Companies like LiveWire are also constantly working to stay on top of new technology advances, which can be difficult when new products are being released so frequently.

Just keeping up to date with new cell phones that are released and ensuring mobile websites and mobile phone programs work on the phone’s web browsing capabilities is a constant effort, Stecker said.

Creating Efficiencies

For other industries, smart phones and tablets can be life savers.

Girish Kumar Navani, president of eClinicalWorks in Westborough, a private electronic medical records company, said about 90 percent of the company’s clients are using the eCW software on wireless devices, such as a smart phone, tablet or laptop.

“The numbers are increasing at one of the fastest rates we’ve ever seen for people requesting to access medical records remotely from their phones,” he said. “The flexibility, the experience it gives you, it’s unmatched.”

Doctors, using the eCW software, can fill out prescriptions electronically on their phones without ever stepping into their office.
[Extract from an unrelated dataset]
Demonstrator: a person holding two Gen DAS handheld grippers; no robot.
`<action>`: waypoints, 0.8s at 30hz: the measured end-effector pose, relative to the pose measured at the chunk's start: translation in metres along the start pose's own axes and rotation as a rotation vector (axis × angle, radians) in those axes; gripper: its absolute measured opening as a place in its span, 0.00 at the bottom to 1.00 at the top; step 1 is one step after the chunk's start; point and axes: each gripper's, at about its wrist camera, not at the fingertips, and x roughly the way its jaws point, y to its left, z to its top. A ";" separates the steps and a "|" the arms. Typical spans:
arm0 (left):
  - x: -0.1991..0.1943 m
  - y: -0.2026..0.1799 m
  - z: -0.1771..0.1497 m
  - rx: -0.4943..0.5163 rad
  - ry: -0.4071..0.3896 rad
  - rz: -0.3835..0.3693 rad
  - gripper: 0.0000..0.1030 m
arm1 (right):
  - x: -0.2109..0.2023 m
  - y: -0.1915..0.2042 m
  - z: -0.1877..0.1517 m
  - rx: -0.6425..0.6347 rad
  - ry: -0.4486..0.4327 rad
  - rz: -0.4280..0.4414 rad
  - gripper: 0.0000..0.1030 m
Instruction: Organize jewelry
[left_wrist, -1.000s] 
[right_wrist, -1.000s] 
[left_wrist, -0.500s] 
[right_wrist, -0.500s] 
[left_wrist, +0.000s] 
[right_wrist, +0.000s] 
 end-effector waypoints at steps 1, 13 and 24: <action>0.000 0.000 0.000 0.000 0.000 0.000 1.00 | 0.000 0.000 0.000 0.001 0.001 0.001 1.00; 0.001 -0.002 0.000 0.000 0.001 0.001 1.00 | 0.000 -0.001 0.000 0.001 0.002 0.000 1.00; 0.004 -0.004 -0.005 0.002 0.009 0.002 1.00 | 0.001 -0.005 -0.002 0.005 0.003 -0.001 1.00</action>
Or, they can take a patient’s call and review medical records on their tablet while on vacation.

“It’s making an amazing change for the patients and the doctors,” Navani said.

Other business leaders are unsure about how technology will change their business model.

Gareth Charter, publisher for the Holden Landmark Corp., which publishes six weekly newspapers in Central Massachusetts, including WoMag, said there is a question of how newspapers and other media will fit in with an ever-changing world of technology.

“To me, it’s all about the content,” he said. “We have to be delivering local, compelling content that people can’t get anywhere else. If we can do that, then we will be the source of that information and we can make it available on multiple different platforms.”

Many media outlets have applications and programs for smart phones and tablets allowing readers to access their products. So, will digital editions replace the printed word?

“I still have a lot of confidence and faith that print is going to have a place in society,” Charter said. “No matter how much information I can access on my handheld, the experience of having a printed product in your hand is one that can’t be replaced.”

If owners are worried about how the decline of personal computers and the rise of smart phones and tablets will impact their business, Bob O’Donnell, a vice president and researcher for IDC in Framingham, has some reassuring news.

“We see most of these devices as being additives,” he said. “Smart phones aren’t replacing PCs, at least not any time soon.”

People who have smart phones, he said, usually also have a personal computer. For example, O’Donnell predicts that most of the 3 million consumers who have bought an Apple iPad already have a personal computer and in many cases a smart phone. The iPad likely will not replace those devices for consumers, but rather it will supplement them.

Still, there are millions of devices on the market, and O’Donnell said businesses have to think about ways to tap into the technology, either for their own operations or to service clients.